> _Instructions for the task_:
Each line from the one holding "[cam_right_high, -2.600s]" to the last line below must be restated word for word, and no picture may be included.

> _Data block_:
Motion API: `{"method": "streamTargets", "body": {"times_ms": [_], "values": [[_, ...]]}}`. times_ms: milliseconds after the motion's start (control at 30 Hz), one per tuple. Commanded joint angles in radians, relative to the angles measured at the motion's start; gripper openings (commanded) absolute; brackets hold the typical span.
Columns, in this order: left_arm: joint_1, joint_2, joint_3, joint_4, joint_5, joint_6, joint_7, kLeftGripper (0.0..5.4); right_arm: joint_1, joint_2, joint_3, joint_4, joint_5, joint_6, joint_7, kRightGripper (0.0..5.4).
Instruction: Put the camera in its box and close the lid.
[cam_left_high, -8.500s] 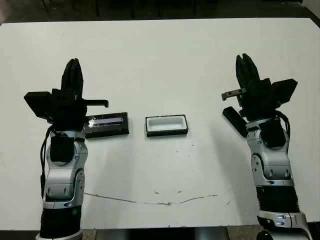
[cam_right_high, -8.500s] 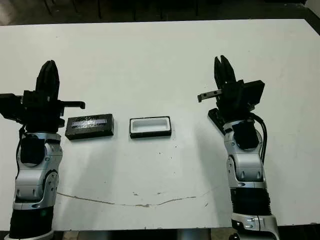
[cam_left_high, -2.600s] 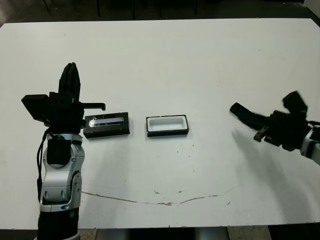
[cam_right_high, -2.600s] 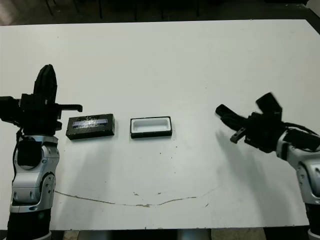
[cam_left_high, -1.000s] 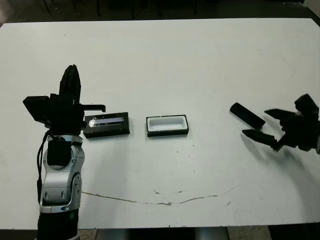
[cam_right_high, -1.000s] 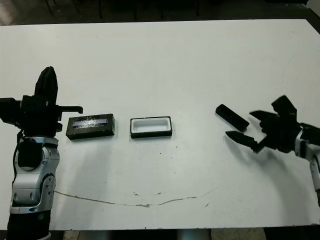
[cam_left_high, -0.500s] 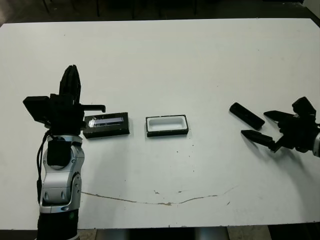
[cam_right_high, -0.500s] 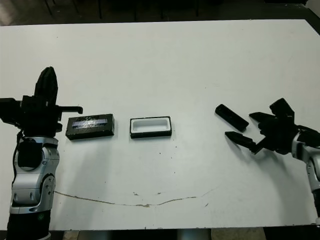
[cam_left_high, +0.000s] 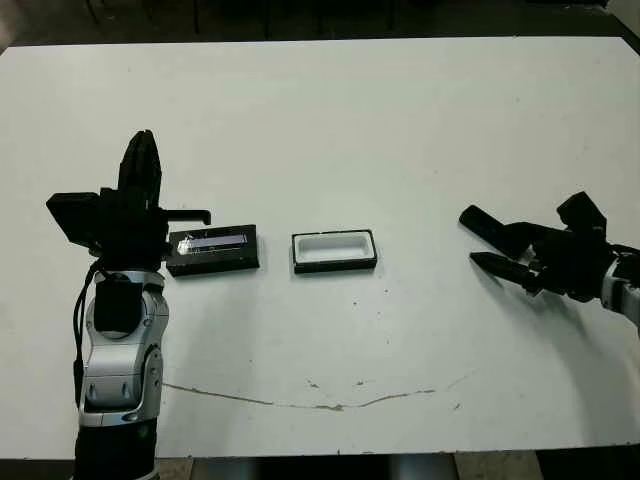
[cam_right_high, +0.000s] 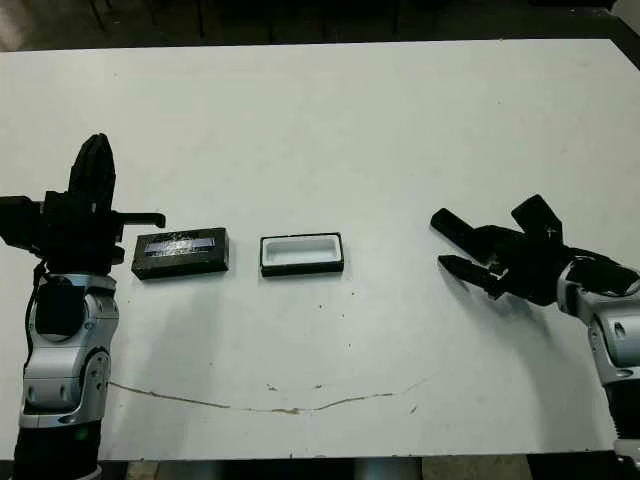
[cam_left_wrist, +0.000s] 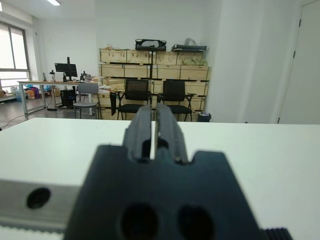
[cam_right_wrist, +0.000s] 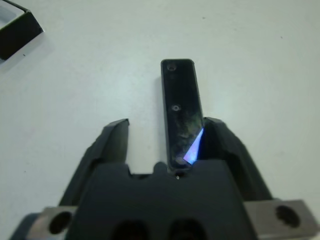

> _Answer_:
[cam_right_high, -2.600s] 
[cam_left_high, -1.000s] 
[cam_right_high, -1.000s] 
[cam_left_high, -0.500s] 
[cam_right_high, -0.500s] 
[cam_left_high, +0.000s] 
[cam_right_high, +0.000s] 
[cam_left_wrist, +0.000s] 
[cam_right_wrist, +0.000s] 

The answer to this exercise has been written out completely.